On March 13, 1997, Regner filed for bankruptcy pursuant to Chapter 7, owing the College $4,719.93. On May 5, 1997, the College commenced a proceeding seeking a declaratory judgment that Regner's debt to the College was non-dischargeable pursuant to 11 U.S.C. § 523(a)(8). The College then filed a motion for summary judgment. The Bankruptcy Court issued a Memorandum Decision and Order dated June 9, 1998 granting summary judgment in favor of Regner. The Bankruptcy Court concluded that § 523(a)(8) did not preclude the debt from being discharged because the College did not make a "loan" to Regner.
II. DISCUSSION
The College of St. Rose appeals from the June 9, 1998 decision of the Bankruptcy Court. The College contends that the Bankruptcy Court identified the correct legal standard, but erroneously applied the facts of this case to that standard. Specifically, the College asserts that the Bankruptcy Court erroneously concluded that the College did not provide a "loan" to Regner by permitting him to attend classes without requiring prepayment of tuition in full.

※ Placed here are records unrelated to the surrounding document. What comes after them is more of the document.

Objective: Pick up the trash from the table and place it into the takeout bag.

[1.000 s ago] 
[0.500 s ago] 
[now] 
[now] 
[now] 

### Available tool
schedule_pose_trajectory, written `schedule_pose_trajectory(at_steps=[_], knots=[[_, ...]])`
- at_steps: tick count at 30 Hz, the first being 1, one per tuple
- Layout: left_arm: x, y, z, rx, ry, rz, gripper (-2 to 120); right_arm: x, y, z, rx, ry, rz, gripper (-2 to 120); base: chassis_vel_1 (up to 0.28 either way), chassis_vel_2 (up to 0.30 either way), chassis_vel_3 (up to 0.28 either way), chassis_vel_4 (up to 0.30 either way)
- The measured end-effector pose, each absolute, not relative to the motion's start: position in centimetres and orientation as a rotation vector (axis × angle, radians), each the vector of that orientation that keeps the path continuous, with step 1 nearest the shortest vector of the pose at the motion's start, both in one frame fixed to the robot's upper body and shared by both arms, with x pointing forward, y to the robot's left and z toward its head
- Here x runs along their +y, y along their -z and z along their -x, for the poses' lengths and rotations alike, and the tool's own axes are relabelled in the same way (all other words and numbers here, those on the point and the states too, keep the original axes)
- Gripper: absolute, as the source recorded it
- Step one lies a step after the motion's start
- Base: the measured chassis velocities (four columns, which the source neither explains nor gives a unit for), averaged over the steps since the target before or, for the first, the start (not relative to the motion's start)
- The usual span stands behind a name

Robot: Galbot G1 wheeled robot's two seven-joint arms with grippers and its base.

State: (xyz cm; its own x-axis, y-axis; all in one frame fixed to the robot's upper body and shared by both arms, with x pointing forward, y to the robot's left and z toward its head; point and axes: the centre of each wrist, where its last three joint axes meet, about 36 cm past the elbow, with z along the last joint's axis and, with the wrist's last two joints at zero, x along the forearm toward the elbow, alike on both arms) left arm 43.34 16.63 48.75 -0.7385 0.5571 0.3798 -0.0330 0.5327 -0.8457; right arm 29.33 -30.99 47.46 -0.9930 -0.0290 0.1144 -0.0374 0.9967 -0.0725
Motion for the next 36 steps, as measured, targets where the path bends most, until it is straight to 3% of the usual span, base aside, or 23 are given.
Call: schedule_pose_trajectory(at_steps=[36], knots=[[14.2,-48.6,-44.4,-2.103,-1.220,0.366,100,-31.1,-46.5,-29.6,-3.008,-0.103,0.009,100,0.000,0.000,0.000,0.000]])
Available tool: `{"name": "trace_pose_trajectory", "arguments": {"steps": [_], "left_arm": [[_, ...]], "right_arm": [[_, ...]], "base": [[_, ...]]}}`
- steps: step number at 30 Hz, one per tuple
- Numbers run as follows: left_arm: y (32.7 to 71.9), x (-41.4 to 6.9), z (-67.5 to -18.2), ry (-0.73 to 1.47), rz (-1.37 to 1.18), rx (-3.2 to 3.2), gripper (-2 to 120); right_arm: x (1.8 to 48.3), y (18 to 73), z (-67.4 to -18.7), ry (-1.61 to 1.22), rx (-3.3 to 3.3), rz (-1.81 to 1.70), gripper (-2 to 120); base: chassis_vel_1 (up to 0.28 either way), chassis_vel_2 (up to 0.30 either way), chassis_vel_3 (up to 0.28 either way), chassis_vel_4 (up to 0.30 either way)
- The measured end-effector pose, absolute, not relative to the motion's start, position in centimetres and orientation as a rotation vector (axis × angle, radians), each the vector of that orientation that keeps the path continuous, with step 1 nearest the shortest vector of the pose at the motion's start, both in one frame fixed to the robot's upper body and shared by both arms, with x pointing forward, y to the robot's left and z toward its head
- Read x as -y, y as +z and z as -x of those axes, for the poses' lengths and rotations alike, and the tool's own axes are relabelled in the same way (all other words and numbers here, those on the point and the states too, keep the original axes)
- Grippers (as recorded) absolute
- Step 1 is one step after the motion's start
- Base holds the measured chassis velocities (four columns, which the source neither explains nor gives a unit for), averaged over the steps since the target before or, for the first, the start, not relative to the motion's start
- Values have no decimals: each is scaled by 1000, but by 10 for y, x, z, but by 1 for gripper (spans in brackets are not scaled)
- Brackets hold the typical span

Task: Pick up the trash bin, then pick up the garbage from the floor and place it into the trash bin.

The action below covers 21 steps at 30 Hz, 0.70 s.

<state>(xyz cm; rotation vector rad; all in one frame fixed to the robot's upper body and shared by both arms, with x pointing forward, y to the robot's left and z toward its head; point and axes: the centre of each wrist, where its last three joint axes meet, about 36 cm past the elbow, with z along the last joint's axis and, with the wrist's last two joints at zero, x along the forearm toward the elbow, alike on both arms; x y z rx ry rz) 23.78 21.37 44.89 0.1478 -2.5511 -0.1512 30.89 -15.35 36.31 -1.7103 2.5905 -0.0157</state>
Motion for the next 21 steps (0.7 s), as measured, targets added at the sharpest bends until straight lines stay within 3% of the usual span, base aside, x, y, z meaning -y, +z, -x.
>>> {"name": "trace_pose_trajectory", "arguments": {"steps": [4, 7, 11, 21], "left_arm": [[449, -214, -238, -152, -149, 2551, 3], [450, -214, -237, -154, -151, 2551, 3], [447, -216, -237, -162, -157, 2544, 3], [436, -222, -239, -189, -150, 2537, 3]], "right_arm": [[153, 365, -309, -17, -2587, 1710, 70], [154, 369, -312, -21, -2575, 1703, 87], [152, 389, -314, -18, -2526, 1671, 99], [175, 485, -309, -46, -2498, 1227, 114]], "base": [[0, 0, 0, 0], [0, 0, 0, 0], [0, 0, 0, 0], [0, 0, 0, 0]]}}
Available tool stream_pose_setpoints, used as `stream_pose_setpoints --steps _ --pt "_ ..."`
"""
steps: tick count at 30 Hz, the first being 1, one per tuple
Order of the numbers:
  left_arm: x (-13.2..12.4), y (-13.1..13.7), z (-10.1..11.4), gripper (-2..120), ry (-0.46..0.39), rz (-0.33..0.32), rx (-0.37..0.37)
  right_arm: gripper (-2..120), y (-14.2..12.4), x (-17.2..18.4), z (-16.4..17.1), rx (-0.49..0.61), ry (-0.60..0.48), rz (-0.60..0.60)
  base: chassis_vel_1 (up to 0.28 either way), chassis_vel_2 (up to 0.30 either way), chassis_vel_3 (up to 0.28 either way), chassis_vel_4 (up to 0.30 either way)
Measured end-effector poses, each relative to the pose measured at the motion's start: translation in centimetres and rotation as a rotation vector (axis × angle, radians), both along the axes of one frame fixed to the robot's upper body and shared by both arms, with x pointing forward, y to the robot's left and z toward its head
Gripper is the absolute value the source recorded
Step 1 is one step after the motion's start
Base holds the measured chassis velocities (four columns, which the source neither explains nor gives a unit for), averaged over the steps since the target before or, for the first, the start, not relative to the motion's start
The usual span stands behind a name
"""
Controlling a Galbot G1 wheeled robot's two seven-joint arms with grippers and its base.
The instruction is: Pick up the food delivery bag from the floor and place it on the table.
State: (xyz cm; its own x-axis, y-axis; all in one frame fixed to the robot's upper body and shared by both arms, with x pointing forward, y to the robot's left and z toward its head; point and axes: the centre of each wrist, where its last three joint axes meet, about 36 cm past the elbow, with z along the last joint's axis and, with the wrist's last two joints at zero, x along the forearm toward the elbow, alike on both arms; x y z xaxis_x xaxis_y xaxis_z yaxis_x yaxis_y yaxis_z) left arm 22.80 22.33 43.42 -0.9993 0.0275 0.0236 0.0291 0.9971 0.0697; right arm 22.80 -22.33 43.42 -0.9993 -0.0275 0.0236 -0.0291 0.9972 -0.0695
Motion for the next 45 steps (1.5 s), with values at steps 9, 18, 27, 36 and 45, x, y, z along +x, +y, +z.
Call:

The Bankruptcy Court's findings of fact are subject to a clearly erroneous standard and its legal conclusions are reviewed de novo. Momentum Mfg. Corp. v. Employee Creditors Comm., 25 F.3d 1132, 1136 (2d Cir.1994). With this standard in mind, the Court will address the College's contentions.
The relevant section of the Bankruptcy Code is found at 11 U.S.C. § 523(a)(8) and provides, in relevant part, that:
A discharge under section 727, 1141, 1228(a), 1228(b), or 1328(b) of this title does not discharge an individual debtor from any debt for an educational benefit overpayment or loan made, insured or guaranteed by a governmental unit, or made under any program funded in whole or in part by a governmental unit or non-profit institution, or for an obligation to repay funds received as an educational benefit, scholarship or stipend.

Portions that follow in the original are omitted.